▶ [YOUR TASK]
Leave out the pictures and restate exactly, and only, the lines from the one that contains "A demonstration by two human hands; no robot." through the final line of the material below.

========

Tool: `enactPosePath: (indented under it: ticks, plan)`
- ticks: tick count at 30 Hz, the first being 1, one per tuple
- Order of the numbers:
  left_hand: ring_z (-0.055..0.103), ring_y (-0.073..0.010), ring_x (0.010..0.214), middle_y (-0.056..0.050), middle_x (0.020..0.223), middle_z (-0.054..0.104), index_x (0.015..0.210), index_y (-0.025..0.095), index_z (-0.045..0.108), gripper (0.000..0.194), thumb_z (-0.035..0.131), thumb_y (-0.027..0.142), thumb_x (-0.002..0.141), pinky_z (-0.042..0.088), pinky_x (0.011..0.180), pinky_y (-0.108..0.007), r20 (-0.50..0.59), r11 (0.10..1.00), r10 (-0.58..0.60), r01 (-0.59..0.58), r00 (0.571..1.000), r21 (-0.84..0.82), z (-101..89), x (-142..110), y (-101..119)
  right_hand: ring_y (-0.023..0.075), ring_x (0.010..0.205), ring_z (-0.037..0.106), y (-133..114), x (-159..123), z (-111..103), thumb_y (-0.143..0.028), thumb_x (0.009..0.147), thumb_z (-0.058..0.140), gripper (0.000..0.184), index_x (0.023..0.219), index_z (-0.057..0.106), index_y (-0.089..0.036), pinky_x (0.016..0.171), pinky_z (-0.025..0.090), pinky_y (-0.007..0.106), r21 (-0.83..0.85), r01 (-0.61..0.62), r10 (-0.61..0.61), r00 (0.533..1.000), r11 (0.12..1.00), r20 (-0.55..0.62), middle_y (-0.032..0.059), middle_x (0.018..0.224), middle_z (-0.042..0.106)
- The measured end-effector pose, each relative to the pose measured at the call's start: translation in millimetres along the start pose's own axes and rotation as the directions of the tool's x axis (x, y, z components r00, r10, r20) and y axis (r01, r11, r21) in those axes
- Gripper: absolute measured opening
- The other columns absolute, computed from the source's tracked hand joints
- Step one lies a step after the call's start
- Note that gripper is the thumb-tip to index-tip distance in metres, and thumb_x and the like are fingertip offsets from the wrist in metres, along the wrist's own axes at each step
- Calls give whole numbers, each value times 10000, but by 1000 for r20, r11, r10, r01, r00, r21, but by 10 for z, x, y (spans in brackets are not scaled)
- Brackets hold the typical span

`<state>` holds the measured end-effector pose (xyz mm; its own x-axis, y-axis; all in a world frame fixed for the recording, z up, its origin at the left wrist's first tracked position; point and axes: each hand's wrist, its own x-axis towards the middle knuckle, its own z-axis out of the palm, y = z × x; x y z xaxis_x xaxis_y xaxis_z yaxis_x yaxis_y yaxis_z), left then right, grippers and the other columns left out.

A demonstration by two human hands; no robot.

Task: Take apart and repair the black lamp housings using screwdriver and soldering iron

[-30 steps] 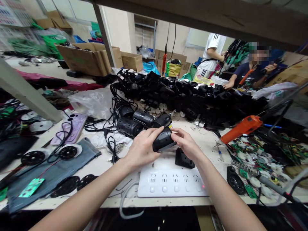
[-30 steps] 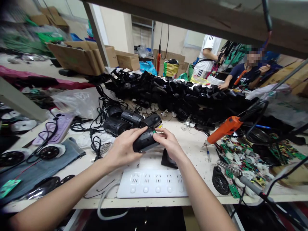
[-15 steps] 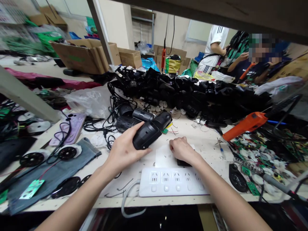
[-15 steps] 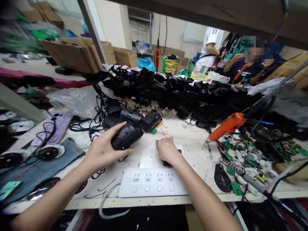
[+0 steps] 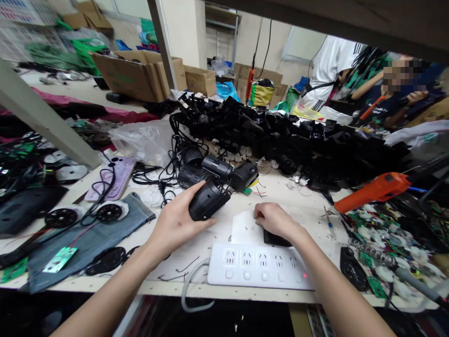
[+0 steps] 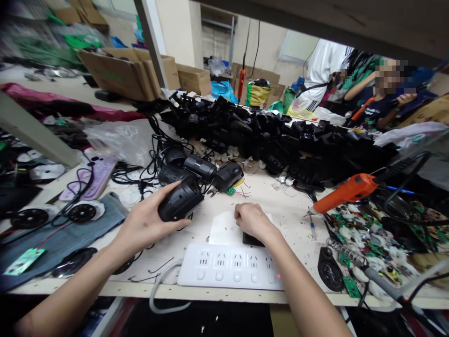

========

▶ [ANSWER SECTION]
A demonstration by two human hands; no robot.

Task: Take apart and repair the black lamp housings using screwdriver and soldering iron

[-30 steps] 
[-30 steps] 
[-15 steps] 
[-15 steps] 
[+0 steps] 
[+0 steps] 

No other output belongs with this exercise.